Surprised as they were by our swift maneuver comparatively few fired upon us as we raced past them, but even those few shells found their marks among the cruisers of our rushing column. Cruisers of my own squadron were struck and hanging there glowing and fusing from the terrific heat released upon them, unable to avoid the fast-speeding ships behind them which raced headlong into the white-hot wrecks. Then our columns were past them and as behind us their ships fell thick in white-hot melting ruin, I turned toward Macklin, exultant.

“We’re beating them!” I cried. “Another blow like that one and—”

A cry from the second officer cut me abruptly short, and quickly I gazed back to where he was pointing, toward the mighty ring of the European fleet. Our two columns had converged inward toward each other after that deadly blow, when the great ring-shaped formation of cruisers behind us had halted abruptly its own forward flight, and had shot back a great double file of its cruisers between our own two racing colunms! And then, before we could see and forestall its menace, before we had time to obey the swift command that the First Air Chief shouted from the distance-phone, that double tongue of ships had split, each line moving sidewise with terrific force and speed toward our own two lines, pressing them outward from each other, separating them, rolling them sidewise and backward in two great enveloping motions.
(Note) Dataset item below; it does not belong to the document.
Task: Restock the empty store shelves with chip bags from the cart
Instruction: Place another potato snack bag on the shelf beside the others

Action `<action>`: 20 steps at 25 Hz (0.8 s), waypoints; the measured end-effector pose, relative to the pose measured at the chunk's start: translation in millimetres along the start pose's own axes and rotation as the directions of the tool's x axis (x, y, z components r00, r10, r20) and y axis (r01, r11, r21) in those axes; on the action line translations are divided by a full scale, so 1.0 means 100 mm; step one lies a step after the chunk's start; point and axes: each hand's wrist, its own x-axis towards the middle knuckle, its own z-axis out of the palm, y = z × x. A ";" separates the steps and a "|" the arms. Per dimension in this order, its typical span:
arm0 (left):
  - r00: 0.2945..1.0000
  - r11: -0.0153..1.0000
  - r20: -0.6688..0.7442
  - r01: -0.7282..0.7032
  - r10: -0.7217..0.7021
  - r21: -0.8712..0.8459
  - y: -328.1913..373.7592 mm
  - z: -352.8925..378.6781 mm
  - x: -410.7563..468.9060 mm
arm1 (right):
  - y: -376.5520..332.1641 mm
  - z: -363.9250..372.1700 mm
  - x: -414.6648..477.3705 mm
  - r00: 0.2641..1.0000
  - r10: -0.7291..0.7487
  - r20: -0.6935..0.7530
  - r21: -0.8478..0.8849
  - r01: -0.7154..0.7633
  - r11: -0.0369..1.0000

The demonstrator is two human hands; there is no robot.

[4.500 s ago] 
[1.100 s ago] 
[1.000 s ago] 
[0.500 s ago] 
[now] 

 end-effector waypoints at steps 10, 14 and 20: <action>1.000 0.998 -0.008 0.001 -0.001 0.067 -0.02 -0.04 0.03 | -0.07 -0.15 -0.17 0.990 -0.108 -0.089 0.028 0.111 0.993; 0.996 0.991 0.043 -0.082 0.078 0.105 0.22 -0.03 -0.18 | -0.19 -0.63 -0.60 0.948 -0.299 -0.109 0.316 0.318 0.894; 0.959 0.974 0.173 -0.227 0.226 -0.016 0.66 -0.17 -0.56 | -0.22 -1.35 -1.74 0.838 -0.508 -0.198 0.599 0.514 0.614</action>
In that moment I felt our cruiser reel madly as a European cruiser shot against it, saw Macklin clinging madly to the wheel as I was thrown down and backward, while about us in that mad moment the heat-shells were speeding forth from ship to ship to burst in flaring destruction about us.Then as Macklin swung our cruiser up to a level keel, our heat-guns beneath detonating now as our gunners worked them like mad beings, we were fighting the remorseless lines of the enemy that swept us back and I was aware that our fleet’s two columns had been swept hopelessly apart, that our forces had been fatally divided and that each division of them was now completely encircled by the outnumbering masses of cruisers of the European fleet!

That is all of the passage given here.